As the electoral outcome currently stands, the opposition won about 45 percent of the seats in Cambodia’s national assembly. Though short of an outright victory, the result may for the first time empower the opposition to act as a check against Prime Minister Hun Sen, who has ruled Cambodia for nearly 30 years, and may usher in what amounts to a genuine two-party system in the country.
The results suggest that there may be a generational shift in the works, one that may lead to greater support for the opposition. The question is whether the CPP will undertake changes to make their policies appeal more to this new generation of voters. While such a shift is unlikely in the short term, in the long term, new leadership in the aging CPP could bring change.
Democracy in Cambodia is by no means perfect. But, perhaps, the results may signal that there will be more dialogue and contestation than in the recent past. So far the current political impasse is being dealt with peacefully. This is a much welcome sign for many Cambodians, not only for their own peace of mind but also for the maturation of their political system.
Even Hun Sen showed signs of political maturity by expressing openness to an investigation while many were not initially optimistic that he would compromise on calls for an investigation into the vote count. That gesture on Hun Sen’s part was described by the media as representing an acknowledgement that his opponents’ strong showing in the polls could threaten his grip on power.
Official U.S. support for an investigation likely bolstered the Cambodian National Rescue Party’s demands but if Hun Sen does end up blocking the probe after all, the opposition may need to adjust its approach, in particular its threat to boycott the opening of parliament.
If the opposition perceives that by taking a firm position they could eventually back themselves into a corner, then the opposition may seek compromise rather than lose the opportunity to play a more emboldened role in the national assembly, though in a CPP-led government.
Since the United Nations first backed elections in Cambodia, there have been several Cambodian elections that were contested in this manner.

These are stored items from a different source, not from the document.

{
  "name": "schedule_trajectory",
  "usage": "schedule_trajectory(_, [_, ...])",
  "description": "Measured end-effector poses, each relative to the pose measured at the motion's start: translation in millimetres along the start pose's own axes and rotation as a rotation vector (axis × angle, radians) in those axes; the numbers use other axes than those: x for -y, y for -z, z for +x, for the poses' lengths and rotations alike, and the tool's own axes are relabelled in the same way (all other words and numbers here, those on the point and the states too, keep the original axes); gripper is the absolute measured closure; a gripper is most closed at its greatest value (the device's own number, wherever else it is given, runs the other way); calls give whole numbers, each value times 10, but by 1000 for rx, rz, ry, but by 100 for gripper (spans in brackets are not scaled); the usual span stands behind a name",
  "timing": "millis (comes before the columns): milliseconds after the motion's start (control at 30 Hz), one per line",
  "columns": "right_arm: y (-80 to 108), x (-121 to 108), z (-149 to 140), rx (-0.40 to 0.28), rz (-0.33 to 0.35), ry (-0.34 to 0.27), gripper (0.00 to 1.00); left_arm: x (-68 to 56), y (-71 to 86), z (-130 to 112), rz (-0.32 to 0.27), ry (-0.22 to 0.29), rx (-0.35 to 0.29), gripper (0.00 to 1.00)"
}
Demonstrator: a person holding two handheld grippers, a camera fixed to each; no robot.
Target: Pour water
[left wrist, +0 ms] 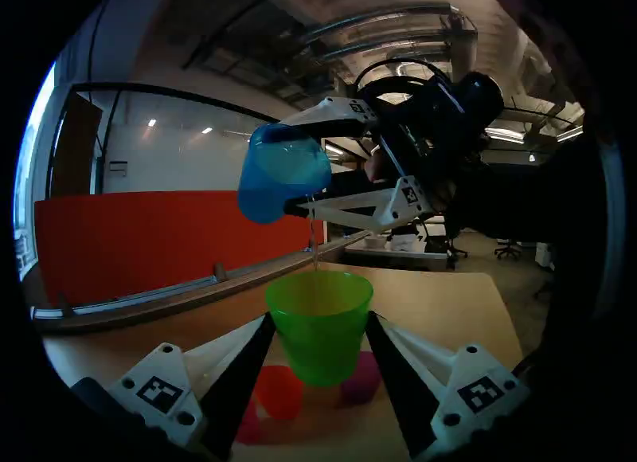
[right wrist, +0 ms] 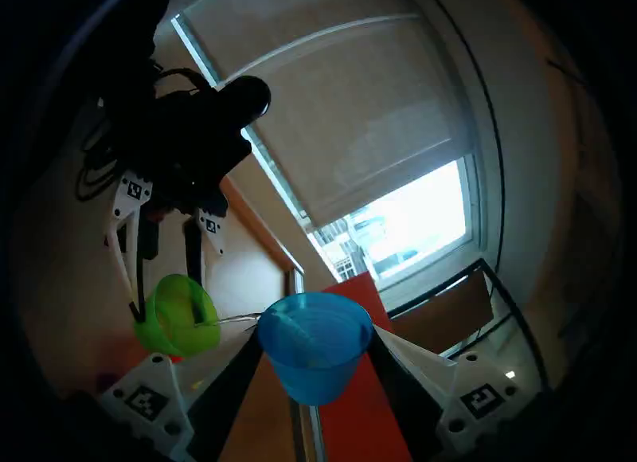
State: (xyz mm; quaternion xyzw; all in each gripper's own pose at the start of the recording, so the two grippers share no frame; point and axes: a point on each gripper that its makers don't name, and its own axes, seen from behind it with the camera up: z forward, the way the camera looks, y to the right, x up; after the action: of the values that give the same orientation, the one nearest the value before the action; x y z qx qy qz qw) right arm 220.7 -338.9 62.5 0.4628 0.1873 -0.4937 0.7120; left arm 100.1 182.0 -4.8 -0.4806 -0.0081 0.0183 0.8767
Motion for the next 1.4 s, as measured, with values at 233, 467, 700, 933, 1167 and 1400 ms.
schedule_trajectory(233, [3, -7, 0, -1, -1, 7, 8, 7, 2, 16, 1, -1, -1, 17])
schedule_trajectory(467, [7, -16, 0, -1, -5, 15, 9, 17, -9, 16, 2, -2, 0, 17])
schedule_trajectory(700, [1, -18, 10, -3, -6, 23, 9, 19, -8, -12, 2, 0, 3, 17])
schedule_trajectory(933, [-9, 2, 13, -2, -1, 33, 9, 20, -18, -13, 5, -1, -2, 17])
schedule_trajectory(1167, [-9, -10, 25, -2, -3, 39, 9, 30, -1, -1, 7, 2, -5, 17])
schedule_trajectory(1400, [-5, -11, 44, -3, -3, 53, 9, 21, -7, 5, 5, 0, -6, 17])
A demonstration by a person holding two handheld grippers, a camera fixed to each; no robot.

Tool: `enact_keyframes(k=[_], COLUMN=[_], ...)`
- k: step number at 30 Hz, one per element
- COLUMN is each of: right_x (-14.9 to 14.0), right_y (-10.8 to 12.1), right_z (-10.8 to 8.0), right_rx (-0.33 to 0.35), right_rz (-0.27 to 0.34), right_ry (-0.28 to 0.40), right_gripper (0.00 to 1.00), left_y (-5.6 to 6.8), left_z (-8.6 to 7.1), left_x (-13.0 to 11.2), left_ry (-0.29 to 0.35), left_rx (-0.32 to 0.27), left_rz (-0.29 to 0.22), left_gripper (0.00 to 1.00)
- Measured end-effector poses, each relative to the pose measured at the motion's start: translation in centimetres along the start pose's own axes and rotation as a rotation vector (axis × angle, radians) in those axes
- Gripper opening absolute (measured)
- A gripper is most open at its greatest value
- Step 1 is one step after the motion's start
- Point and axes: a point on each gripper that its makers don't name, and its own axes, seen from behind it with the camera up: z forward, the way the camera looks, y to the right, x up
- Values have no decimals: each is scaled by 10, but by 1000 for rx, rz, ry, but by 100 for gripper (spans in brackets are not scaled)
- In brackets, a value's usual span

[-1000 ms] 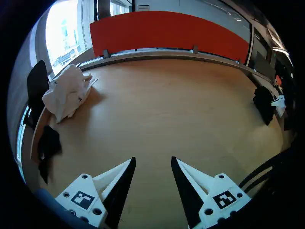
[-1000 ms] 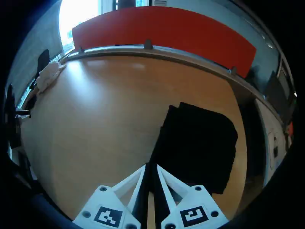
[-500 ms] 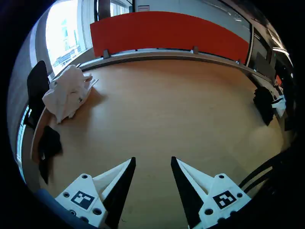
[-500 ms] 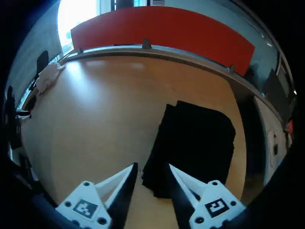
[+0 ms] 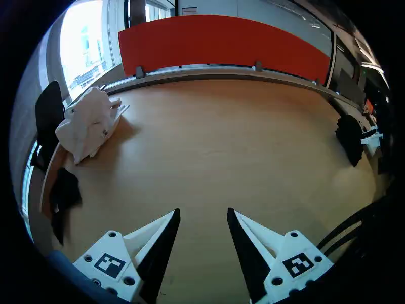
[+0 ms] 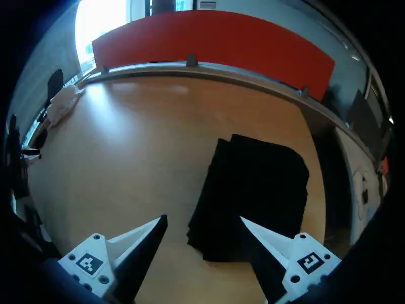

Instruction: Fold towel

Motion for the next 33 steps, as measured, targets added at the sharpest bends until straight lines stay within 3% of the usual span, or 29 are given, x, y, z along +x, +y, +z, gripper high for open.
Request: enact_keyframes(k=[17,26,33], right_x=[14,41,70], right_y=[0,1,8], right_z=[-8,-22,-36], right_rx=[-18,-51,-107], right_rz=[27,66,101], right_ry=[56,174,306], right_gripper=[100,100,100], left_y=[0,-1,-2], left_z=[-1,-2,-3], left_x=[5,9,13], left_ry=[10,21,30], left_rx=[1,-1,0], left_rz=[-2,0,4], left_gripper=[67,67,67])
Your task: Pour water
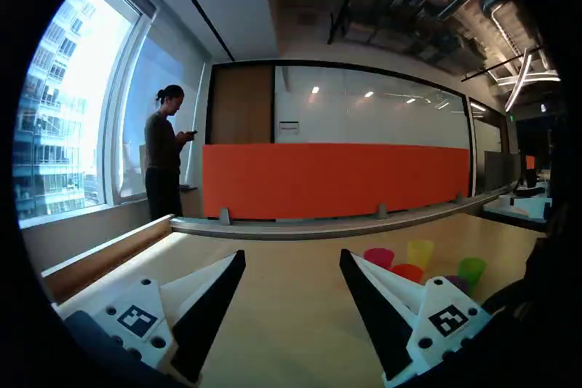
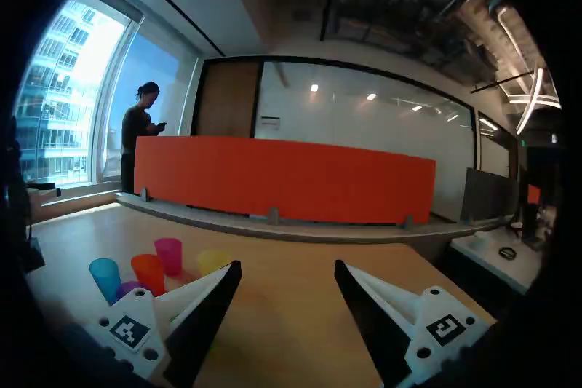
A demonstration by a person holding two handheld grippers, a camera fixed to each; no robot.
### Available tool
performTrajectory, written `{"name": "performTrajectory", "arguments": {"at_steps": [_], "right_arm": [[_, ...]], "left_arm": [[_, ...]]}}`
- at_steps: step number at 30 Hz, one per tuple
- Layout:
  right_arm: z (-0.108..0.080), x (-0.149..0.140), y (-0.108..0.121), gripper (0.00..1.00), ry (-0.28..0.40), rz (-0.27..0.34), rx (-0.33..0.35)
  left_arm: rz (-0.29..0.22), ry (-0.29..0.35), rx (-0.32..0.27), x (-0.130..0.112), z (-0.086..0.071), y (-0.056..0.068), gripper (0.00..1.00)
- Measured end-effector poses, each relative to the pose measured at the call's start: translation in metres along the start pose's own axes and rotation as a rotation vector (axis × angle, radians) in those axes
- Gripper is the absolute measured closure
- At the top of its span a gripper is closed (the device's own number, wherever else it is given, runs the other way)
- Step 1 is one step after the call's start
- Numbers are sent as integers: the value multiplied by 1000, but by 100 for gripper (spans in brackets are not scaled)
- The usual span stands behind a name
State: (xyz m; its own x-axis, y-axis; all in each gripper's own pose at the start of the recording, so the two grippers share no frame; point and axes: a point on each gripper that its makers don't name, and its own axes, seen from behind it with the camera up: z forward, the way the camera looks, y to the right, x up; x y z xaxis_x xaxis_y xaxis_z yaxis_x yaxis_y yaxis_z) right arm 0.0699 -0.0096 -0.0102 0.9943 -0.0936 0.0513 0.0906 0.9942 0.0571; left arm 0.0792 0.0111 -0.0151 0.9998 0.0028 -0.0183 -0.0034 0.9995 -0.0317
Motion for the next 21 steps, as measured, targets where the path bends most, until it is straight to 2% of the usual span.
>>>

In the past, it led to delays in the formation of a new government, but this should not be an issue since the law was amended so that the party with the majority can form a new government alone.
While only a simple majority is needed to form the government in the national assembly, a larger majority is needed to validate the vote. That gives substantial leverage to the opposition and something it may feel provides greater bargaining power to push for investigations. Even if the final seat count in the assembly doesn’t change, in the short term, the most direct consequence will be a pushing of the democratic process in Cambodia.